Hierarchical rank of adult females was determined by observing the outcome of dyadic interactions using the same criteria as past investigators (Frank, 1986b; Holekamp and Smale, 1990, 1993; Smale et al., 1993). Unless otherwise noted, female rank refers to the absolute rank of females numbered from highest (1) to lowest (34) at time of parturition in relation to all other clan females 1 year old. Although females do not attain sexual maturity until a minimum of 2 years of age, subadult females (1–2 years old) routinely visit communal dens and interact with other adult females. Subadult female Crocuta are often aggressive towards lower-ranking adults (Frank, 1986b; Holekamp et al., 1993). Therefore, it was pertinent to include subadult females (n = 6) when calculating maternal rank. Where noted, mean ranks were calculated for each female by averaging her absolute ranks at the time of parturition for each litter. The term "cub" here refers to animals 0–12 months of age. Cubs were defined as "neonates" from the period 0–3 months of age.
For some analyses, mothers (n = 21) were assigned to rank categories to allow for stronger statistical analyses. Because matriline strongly influences social interactions (Frank, 1986a; Holekamp et al., 1997), category assignments corresponding to matrilines provided a biologically significant division and were used for all analyses involving rank categories. Rank category assignment followed that of previous studies; the high-ranking category contained only animals within the top-ranking (alpha) matriline, and the remaining matrilines (n = 8) were divided evenly between mid- and low-rank categories (Frank et al., 1995a). Mean age of females at time of parturition was 6.2 ± 3.3 years (n = 27 females, range 2.5–13.5 years). The mean age was not significantly different between the three rank categories (high: X = 5.2 ± 3.1 years, n = 21 litters from 7 females; mid: X = 6.2 ± 2.9 years, n = 25 litters from 13 females; low: X = 7.3 ± 3.9 years, n = 17 litters from 7 females) (ns ANOVA F2,60 = 2.10, p > .13). Nonetheless, mothers' age was used as a covariate in analyses of maternal rank on cub productivity and survivorship.

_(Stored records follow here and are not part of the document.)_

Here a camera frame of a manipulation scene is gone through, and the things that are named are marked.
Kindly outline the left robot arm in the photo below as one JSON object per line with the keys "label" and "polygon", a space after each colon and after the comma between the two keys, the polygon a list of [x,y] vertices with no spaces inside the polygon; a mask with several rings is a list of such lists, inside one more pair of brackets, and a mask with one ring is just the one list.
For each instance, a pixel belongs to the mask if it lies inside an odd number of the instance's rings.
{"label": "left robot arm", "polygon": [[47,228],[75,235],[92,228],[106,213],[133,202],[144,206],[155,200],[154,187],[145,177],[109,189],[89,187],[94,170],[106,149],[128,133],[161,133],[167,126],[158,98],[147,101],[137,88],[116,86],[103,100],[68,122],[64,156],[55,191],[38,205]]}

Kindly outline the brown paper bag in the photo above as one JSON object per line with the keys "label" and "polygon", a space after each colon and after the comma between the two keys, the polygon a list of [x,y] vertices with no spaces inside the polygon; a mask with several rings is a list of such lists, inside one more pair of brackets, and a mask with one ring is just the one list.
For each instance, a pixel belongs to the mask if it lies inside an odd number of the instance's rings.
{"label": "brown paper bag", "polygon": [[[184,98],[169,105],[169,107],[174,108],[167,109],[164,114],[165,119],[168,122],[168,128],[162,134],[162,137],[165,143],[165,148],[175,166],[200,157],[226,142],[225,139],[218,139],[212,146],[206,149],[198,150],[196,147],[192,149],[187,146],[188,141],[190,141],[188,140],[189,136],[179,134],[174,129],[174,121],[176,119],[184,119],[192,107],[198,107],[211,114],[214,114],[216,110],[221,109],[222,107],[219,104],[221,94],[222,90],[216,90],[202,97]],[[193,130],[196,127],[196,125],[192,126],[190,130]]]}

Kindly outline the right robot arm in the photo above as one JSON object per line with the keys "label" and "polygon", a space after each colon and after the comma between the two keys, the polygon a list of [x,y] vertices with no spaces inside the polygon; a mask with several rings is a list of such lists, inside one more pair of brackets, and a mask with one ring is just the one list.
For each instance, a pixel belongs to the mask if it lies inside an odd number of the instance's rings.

Locating neonates and determining litter size
Adult female spotted hyenas (n = 17) were anesthetized using Telazol (2.5 mg/kg) administered via Telinject rifle (Telinject, Agua Dulce, California, USA) and fitted with radio collars (Telonics, Inc., Mesa, Arizona, USA) to facilitate locating them at secluded natal dens. Radio-collared females were relocated via omni and H-antennae mounted to the front of a vehicle and a Telonics TR scanner-receiver. Uncollared females (n = 11) were located opportunistically at kills and during daily drives through the study area and followed to natal dens.
Mothers often picked up their newborn cubs and repositioned them on the rim or within the den opening, allowing for direct observations of cubs as early as the day of birth. In addition, a miniaturized infrared camera (FieldCam Basic System with a Burrow Probe III; Fuhrman Diversified, Inc., Seabrook, Texas, USA) mounted onto a remotely operated four-wheel drive platform was used to document litter size shortly after birth (range, 2–11 days) to quantify wounding on cubs and to search for dead cubs in burrows (White, 2002). Thus, while it is possible that cubs born dead or those dying within the first week might have been consumed by the mother and thus gone undetected, early detection of females at natal dens, intensive observer effort, and probe technology allowed determination of litter size at an earlier age than previously possible.

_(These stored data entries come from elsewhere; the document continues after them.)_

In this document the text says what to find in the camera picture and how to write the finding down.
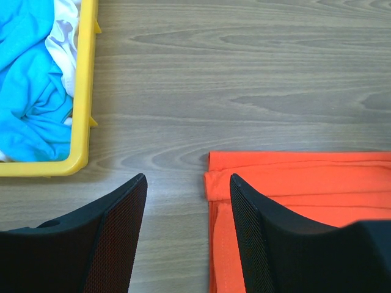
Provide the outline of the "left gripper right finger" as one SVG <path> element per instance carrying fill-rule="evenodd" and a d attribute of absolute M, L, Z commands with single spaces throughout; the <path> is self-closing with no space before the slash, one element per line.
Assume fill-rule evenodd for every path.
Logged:
<path fill-rule="evenodd" d="M 311 220 L 230 178 L 247 292 L 389 292 L 390 221 Z"/>

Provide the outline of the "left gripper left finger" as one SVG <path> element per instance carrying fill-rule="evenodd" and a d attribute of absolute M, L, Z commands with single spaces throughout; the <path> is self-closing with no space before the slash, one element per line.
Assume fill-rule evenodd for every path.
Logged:
<path fill-rule="evenodd" d="M 147 197 L 138 174 L 58 218 L 1 233 L 2 292 L 127 292 Z"/>

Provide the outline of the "orange t shirt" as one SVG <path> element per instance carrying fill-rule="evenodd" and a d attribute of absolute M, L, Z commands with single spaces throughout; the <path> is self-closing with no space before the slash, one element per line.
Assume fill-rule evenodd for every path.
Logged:
<path fill-rule="evenodd" d="M 209 205 L 210 291 L 244 292 L 230 177 L 292 211 L 332 226 L 390 218 L 390 153 L 212 151 L 204 175 Z"/>

Distinguishing between neonates
After initial detection of a natal den, observations were performed twice daily (dawn and dusk) by an observer using a window-mounted Bushnell 20x spotting scope and 10 x 40 Leitz binoculars from within a vehicle parked 15–25 m from the den. Neonates spent most of their time inside the den and thus out of view, although they occasionally emerged as early as the day of birth for short periods of time. Additionally, mothers often picked cubs up out of the hole and carried them to the rim to nurse, and thus direct observations of cubs were possible even at the deepest dens.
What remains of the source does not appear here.